(Saved entries):
☆ ☆ ☆ ☆ ☆

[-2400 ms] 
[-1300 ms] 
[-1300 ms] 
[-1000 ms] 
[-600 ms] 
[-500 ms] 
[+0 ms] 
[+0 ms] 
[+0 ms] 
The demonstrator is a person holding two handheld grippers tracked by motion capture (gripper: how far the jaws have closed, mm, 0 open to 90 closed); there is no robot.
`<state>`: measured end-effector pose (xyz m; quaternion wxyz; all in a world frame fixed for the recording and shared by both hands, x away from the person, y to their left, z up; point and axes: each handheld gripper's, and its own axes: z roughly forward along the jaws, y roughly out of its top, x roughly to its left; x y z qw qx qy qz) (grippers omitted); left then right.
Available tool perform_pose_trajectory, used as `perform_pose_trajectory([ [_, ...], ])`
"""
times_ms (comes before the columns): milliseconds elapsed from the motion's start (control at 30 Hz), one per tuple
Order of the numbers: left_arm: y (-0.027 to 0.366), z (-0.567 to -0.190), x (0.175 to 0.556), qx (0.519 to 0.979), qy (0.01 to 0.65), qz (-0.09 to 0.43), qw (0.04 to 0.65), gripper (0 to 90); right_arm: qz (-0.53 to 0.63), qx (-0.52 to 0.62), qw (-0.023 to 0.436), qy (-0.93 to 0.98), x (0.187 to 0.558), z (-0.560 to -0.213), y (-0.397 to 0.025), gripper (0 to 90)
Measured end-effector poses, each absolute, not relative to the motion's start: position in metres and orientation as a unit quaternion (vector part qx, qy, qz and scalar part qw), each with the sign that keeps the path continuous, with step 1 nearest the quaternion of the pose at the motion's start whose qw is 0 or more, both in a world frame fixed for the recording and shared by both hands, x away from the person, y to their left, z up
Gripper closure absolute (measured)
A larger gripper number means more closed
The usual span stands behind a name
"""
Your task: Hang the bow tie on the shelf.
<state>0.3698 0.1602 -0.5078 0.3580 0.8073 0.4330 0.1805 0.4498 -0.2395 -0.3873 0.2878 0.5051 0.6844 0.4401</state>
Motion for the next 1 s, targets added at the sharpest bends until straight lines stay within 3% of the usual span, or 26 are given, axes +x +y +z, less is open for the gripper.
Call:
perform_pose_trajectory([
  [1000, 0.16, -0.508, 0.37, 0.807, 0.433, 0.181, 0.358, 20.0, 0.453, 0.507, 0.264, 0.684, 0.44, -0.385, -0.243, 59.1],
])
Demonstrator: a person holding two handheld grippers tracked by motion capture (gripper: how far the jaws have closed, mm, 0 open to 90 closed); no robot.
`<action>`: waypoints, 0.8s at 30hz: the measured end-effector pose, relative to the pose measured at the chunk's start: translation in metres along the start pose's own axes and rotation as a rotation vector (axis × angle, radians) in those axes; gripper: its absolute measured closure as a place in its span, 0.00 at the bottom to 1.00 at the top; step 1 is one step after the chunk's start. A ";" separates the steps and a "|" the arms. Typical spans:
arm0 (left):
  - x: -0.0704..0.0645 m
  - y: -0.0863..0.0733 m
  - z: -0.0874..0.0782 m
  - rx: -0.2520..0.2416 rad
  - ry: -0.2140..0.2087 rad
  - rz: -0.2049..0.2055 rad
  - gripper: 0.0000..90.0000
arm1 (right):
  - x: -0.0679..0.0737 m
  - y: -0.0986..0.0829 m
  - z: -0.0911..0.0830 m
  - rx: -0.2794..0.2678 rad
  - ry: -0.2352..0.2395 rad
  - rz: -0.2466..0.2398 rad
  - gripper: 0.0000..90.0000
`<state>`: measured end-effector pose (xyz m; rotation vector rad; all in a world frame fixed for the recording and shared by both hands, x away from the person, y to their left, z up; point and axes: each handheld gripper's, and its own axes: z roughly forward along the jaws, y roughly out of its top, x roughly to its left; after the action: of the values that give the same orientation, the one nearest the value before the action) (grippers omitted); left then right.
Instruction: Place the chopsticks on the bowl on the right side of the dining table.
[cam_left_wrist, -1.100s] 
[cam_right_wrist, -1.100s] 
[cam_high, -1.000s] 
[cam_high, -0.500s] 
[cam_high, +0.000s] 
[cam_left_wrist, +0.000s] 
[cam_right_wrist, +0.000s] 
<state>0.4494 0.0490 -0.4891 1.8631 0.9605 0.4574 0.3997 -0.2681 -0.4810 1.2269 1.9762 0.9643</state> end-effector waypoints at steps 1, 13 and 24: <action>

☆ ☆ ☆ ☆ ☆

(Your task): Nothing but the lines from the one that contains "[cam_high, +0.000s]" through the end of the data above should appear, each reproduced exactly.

(Task output):
[cam_high, +0.000s] 
[cam_left_wrist, +0.000s] 
[cam_right_wrist, +0.000s] 
<state>0.4494 0.0490 -0.4891 1.8631 0.9605 0.4574 0.3997 -0.2681 -0.4810 1.2269 1.9762 0.9643</state> end-effector waypoints at steps 1, 13 and 24: <action>

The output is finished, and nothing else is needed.